Las herramientas del Abuelo seguían pulcramente alineadas en la zona que les correspondía dentro del cobertizo donde guardaban el bote, y Andy encontró, por añadidura, algo que había esperado hallar, aunque sin hacerse demasiadas ilusiones: dos pilas de leña limpiamente cortada y seca en la cala situada al pie del cobertizo. Casi toda la había partido él mismo, y seguía cubierta por la lona mugrienta y desgarrada que él le había echado encima. Ese acopio no duraría todo el invierno, pero cuando él terminara de trocear los troncos caídos alrededor de la casa y el abedul atravesado sobre el camino, estarían bien provistos.
Llevó la sierra hasta el árbol desplomado y lo cortó de forma que le fuera posible pasar con el Willys. Para entonces ya casi había oscurecido y él estaba exhausto y hambriento. Nadie se había molestado, tampoco, en saquear la bien provista despensa. Si durante los seis últimos inviernos había habido vándalos o ladrones equipados con quitanieves, se habían limitado al extremo sur de la laguna, más densamente poblado. Había cinco estantes atestados de sopas Campbell’s y sardinas Wyman’s y guisos de carne Dinty Moore y toda clase de verduras envasadas. También había en el suelo media caja de alimento para perros Rival, un legado del buen y viejo Bimbo del Abuelo, pero Andy no creía que tuvieran que llegar a semejantes extremos.
Mientras Charlie echaba un vistazo a los libros alineados en los anaqueles de la amplia sala de estar, Andy bajó los tres escalones que conducían desde la despensa hasta la pequeña cámara subterránea para guardar conservas, frotó un fósforo de madera contra una de las vigas, metió un dedo en el agujero natural de una de las tablas que recubrían las paredes del diminuto recinto con suelo de tierra, y tiró. La tabla se desprendió y Andy espió en el interior. Al cabo de un momento sonrió. Dentro del pequeño hueco festoneado de telas de araña había cuatro frascos de vidrio herméticamente cerrados, llenos de un líquido transparente, de aspecto ligeramente aceitoso, que era aguardiente destilado en casa, cien por ciento puro: lo que el Abuelo llamaba «el matarratas de papá.»

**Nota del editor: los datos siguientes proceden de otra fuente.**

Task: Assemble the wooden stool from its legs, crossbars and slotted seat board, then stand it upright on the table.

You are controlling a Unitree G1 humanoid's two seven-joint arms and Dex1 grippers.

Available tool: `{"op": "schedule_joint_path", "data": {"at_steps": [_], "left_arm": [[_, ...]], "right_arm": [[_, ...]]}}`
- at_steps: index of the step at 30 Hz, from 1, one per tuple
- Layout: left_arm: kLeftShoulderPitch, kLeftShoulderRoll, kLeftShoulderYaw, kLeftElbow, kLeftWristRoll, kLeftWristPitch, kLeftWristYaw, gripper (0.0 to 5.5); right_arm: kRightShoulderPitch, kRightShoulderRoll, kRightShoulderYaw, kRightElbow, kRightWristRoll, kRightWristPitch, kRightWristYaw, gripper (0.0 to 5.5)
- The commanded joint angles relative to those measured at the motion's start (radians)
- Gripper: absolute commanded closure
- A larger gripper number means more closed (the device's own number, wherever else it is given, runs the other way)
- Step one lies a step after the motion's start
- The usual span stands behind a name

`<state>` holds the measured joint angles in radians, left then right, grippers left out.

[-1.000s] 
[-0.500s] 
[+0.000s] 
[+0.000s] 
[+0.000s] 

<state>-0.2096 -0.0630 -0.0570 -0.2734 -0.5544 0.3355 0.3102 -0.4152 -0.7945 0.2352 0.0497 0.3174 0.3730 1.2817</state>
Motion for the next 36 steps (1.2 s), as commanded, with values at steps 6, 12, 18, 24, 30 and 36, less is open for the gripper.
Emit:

El fósforo le quemó los dedos. Lo lanzó lejos y encendió otro. Al igual que los adustos predicadores de la antigua New England (de los cuales había sido descendiente directa), Hulda McGee no estimaba, ni comprendía, ni toleraba los placeres masculinos, simples y un poco tontos. Había sido una atea puritana, y éste había sido el pequeño secreto del Abuelo, que había compartido con Andy el año antes de morir.
Además del aguardiente, había un bote para fichas de póker. Andy lo extrajo del hueco y tanteó a través de la abertura de la tapa. Oyó un crujido y sacó un delgado fajo de billetes: unos pocos de diez y cinco y algunos de uno. Unos ochenta dólares en total. La debilidad del Abuelo había sido el póker de siete cartas, y eso era lo que él llamaba su «capital de reserva».
El segundo fósforo le quemó los dedos y Andy lo arrojó. En la oscuridad, volvió a guardar las fichas de póker y el dinero. Era bueno saber que estaba allí. Colocó la tabla en su lugar y atravesó nuevamente la despensa.
—¿Sopa de tomate para ti? —le preguntó a Charlie. Milagrosamente, ella había encontrado todos los libros infantiles de Winnie-the-Pooh en uno de los estantes y ahora estaba sumergida en la trama de uno de ellos.
—Sí —respondió Charlie, sin levantar la vista.
Andy calentó una gran olla de sopa de tomate y abrió una lata de sardinas para cada uno. Encendió una de las lámparas de queroseno luego de haber corrido cuidadosamente las cortinas, y la depositó en el centro de la mesa. Se sentaron y comieron, casi en silencio. Después Andy fumó un cigarrillo, que prendió en el tubo de la lámpara. Charlie descubrió el cajón de los naipes en la cómoda de la abuela. Había ocho o nueve mazos, a cada uno de los cuales le faltaba una sota o un dos, y pasó el resto del tiempo poniéndolos en orden y jugando mientras Andy exploraba la finca.
Más tarde, al arrebujarla en la cama, le preguntó cómo se sentía.
—A salvo —contestó ella, sin vacilar—. Buenas noches, papá. Si eso estaba bien para Charlie, también lo estaba para él. Se quedó un rato sentado junto a ella, pero Charlie se durmió enseguida y sin dificultades, y él se fue después de dejar la puerta abierta para oírla si se sobresaltaba por la noche.